Пантеон оборотней. Приключения Руднева - стр. 88
Друзьям пришлось подождать минуты три, прежде чем за дверью раздалось приглушённое: «Кто?».
– Свои! – грубо, не понижая голоса, ответил коллежский советник. – Открывай давай, твою прусскую мать! Мы тут уж околели!
Заскрежетали многочисленные замки и засовы, и дверь приоткрылась ровно на столько, чтобы в неё можно было пройти боком. Анатолий Витальевич плечом пихнул створку, распахивая её до половины.

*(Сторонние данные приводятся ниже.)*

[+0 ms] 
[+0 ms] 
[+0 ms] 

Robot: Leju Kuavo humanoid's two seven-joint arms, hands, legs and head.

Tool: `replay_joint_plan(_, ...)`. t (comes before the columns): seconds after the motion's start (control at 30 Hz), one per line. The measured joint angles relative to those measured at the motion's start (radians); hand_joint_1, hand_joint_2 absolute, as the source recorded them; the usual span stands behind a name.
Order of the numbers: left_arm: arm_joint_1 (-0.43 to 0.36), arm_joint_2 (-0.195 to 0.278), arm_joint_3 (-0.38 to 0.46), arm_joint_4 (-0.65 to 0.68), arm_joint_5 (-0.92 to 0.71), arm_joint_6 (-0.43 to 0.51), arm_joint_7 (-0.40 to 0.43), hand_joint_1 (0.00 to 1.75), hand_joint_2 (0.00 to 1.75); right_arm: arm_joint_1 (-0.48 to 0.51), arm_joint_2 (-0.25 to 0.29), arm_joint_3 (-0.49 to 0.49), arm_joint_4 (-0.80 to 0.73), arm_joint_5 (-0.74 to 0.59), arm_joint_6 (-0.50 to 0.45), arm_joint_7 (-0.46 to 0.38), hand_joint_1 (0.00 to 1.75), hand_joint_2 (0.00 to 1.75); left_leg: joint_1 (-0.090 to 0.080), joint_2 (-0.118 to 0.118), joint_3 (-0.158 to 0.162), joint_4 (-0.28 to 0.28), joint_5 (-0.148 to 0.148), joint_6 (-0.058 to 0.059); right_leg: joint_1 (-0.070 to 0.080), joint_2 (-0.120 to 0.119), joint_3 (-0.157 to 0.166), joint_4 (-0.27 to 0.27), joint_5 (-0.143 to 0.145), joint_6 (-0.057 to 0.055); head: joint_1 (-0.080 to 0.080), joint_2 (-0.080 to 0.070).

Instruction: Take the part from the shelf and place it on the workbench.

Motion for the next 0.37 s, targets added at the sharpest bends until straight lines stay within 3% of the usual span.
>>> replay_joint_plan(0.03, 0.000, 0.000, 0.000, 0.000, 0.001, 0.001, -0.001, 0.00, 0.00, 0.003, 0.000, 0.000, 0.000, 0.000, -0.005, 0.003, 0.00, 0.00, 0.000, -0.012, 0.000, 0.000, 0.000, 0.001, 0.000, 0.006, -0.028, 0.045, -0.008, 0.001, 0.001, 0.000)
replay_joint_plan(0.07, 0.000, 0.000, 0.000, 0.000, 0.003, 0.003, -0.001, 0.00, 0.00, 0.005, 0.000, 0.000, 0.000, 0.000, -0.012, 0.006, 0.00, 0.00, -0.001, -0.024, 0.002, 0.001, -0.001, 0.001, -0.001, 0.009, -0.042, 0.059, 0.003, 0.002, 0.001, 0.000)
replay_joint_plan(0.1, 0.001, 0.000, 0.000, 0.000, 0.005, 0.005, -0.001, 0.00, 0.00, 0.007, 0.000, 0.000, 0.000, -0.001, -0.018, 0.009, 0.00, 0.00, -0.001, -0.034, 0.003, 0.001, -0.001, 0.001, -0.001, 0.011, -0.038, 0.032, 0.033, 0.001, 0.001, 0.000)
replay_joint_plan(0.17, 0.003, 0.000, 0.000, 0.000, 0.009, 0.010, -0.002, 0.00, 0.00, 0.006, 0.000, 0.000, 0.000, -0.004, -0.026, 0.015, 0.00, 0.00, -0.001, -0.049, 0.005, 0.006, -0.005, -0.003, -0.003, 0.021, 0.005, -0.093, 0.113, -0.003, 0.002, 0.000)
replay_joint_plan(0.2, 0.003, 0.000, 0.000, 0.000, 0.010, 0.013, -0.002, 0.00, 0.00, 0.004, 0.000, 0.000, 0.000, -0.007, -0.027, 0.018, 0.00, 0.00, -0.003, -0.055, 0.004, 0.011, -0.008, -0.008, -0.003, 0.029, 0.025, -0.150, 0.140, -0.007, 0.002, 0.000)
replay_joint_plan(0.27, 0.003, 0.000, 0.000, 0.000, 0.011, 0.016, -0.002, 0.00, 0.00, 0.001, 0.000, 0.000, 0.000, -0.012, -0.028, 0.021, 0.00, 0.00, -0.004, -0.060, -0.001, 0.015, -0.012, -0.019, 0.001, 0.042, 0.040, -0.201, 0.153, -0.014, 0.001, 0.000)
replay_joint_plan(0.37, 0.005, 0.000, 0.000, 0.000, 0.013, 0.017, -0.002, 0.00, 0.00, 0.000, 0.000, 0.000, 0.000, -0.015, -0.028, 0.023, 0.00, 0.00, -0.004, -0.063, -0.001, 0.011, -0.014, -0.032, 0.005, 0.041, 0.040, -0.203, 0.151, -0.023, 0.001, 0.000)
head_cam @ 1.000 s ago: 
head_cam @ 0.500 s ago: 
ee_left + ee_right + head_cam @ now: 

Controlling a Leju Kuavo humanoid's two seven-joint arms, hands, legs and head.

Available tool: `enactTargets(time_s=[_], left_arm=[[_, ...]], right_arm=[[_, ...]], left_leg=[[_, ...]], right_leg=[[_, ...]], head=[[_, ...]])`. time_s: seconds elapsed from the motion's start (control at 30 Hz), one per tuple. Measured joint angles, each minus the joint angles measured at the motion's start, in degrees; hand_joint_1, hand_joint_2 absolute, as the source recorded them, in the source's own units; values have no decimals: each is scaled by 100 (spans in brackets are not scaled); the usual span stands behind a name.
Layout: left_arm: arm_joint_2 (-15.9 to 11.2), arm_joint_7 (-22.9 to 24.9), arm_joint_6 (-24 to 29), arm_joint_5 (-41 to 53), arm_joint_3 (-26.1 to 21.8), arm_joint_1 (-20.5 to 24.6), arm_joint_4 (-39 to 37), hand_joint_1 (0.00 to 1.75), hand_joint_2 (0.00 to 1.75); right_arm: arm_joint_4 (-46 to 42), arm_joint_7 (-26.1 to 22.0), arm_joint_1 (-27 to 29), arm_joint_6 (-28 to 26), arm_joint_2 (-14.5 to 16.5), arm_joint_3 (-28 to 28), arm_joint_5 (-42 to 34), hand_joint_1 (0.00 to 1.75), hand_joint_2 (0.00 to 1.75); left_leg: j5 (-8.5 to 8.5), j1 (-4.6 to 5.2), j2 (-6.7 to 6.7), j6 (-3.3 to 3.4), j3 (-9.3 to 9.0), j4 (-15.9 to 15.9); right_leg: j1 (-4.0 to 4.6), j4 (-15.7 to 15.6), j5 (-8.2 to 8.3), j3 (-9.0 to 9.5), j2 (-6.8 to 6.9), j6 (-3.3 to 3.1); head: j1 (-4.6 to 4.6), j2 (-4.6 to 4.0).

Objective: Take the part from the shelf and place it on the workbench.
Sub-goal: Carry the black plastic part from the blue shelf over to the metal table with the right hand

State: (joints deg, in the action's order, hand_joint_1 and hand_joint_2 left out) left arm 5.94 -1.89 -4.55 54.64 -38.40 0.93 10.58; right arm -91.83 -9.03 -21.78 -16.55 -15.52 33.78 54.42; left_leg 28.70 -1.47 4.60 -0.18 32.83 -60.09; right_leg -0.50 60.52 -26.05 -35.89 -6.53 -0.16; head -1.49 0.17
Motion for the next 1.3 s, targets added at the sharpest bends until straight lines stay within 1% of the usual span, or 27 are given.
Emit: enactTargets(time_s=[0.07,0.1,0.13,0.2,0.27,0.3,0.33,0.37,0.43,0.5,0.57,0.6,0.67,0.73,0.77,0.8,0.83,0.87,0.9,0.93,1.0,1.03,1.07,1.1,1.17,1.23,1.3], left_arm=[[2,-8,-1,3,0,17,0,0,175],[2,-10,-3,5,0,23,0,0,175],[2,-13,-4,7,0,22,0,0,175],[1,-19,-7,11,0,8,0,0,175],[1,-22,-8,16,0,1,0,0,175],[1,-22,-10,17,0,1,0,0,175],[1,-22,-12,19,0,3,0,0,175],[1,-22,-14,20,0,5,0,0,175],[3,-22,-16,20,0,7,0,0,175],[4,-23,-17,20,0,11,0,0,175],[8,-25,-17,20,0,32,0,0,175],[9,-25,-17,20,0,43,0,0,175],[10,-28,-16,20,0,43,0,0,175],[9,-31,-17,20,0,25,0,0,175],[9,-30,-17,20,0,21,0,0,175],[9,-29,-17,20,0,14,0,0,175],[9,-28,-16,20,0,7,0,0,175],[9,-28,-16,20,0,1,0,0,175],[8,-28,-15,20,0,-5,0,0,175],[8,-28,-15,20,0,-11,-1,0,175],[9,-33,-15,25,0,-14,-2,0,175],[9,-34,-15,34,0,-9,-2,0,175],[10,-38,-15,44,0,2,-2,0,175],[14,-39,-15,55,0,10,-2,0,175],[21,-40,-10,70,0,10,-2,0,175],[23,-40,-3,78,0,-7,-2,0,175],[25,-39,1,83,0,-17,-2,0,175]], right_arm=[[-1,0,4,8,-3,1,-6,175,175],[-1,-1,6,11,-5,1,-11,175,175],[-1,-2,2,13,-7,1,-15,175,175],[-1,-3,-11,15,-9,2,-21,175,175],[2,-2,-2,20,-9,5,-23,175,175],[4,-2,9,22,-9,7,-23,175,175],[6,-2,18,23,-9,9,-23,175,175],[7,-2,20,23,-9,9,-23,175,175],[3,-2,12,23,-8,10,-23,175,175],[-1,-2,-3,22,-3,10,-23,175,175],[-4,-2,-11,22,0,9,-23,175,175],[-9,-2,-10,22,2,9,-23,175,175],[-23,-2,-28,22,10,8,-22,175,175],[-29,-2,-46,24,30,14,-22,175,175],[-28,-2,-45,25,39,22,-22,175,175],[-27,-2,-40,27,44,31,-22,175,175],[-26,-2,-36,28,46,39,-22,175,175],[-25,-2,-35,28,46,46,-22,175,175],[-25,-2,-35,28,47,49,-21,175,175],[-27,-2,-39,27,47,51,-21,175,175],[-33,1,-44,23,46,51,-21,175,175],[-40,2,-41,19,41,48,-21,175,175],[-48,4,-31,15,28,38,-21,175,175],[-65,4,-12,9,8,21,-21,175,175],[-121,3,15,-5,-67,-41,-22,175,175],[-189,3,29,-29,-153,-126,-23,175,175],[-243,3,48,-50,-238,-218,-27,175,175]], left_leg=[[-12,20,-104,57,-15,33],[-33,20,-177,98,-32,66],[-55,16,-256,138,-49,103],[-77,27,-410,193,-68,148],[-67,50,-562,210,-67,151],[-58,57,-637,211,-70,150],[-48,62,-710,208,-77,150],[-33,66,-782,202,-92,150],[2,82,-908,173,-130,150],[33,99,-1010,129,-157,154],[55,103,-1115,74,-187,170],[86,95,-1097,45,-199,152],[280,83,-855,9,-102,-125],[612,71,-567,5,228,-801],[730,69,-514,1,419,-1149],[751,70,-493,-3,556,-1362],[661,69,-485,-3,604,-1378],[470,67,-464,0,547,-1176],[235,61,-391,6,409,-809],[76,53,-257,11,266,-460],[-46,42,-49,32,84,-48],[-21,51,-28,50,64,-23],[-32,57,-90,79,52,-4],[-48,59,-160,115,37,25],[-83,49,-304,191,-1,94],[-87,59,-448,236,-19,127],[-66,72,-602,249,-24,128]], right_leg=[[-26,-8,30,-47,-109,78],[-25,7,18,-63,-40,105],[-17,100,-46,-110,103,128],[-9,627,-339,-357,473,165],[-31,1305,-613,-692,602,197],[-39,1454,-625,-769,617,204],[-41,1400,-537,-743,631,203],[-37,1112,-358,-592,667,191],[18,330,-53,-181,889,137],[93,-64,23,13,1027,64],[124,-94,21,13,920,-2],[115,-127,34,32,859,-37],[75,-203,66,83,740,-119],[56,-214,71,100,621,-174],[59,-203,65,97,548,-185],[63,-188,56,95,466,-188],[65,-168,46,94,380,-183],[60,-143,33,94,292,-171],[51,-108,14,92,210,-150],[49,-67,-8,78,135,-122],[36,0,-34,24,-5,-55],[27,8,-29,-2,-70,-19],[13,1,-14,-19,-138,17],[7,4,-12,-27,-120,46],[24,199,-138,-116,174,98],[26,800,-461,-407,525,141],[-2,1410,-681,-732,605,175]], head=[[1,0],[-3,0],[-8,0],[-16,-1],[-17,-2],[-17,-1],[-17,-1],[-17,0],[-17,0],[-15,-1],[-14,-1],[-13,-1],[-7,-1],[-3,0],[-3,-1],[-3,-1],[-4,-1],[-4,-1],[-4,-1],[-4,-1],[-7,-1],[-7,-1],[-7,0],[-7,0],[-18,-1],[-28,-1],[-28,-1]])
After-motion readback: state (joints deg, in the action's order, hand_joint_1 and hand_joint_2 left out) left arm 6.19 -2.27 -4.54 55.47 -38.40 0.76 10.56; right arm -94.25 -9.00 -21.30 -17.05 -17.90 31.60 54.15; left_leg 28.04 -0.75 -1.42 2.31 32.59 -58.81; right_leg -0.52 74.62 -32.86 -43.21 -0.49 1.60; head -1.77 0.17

– Что я тебе, кошка что ли? – недовольно буркнул он, шагнув в лавку.
Белецкий последовал за ним, и за его спиной дверь тут же снова была закрыта на все запоры.
– Никогда не мог понять, на хрена тебе, герр Анкэль, такая казематная дверь, коли ты ставни ленишься закрывать, – грубо проворчал Терентьев, отряхивая на себе мокрое пальто.
– Называйте меня, пожалуйста, Ануфрием Ануфриевичем, – нервно прокудахтал хозяин лавки.
Это был неряшливого вида человек средних лет с оплывшей фигурой, неаккуратно выбритым лицом и плешивой шевелюрой. Галантерейщик кутался в засаленный стёганный шлафрок, голые ноги торчали из стоптанных войлочных бабушей, на шею в несколько слоёв был намотан свалявшийся шарф крупной вязки. У Рихтера-Судейкина был крайне неприятный бегающий взгляд, одновременно злой и заискивающий. Такими же были и интонации его речи, в которой, как и в речи Белецкого, нельзя было уловить ни малейшего намёка на немецкий акцент.
Галантерейщик держал в руках горевшую тусклым неровным огоньком керосиновую лампу, служившую в кромешной мгле магазина единственным источником света, которого едва хватало, чтобы пройти через лавку, не натыкаясь на предметы.
– Я уже много раз объяснял вашему высокоблагородию, – бубнил Судейкин, ведя гостей в жилую половину, которая располагалась над торговой частью на втором этаже. – Злоумышленники не станут разбивать стекло, потому что его звон привлечёт внимание городового, дежурящего на углу Никитской, а вот вскрыть дверь отмычками можно, не привлекая к себе лишнего внимания.
Вслед за хозяином гости прошли в захламлённую грязную комнату, назначение которой сложно было определить: диван и клавикорды намекали на гостиную, забитая пыльной посудой горка – на столовую, письменный стол свидетельствовал в пользу кабинета, а дранная ширма из бамбука и японского шёлка и платяной шкаф с обвисшей дверцей настаивали на спальне. В помещении противно пахло грязным бельём, прогорклым постным маслом и мышами.
– Тфу, пропасть! – брезгливо скривился Терентьев. – Свинья ты, Анкэль! А ещё вас – немчуру – за аккуратность хвалят. Тут дышать-то гребостно!
– Я вынужден изображать русака! – огрызнулся галантерейщик и тут же получил от помощника начальника московской сыскной полиции увесистую затрещину.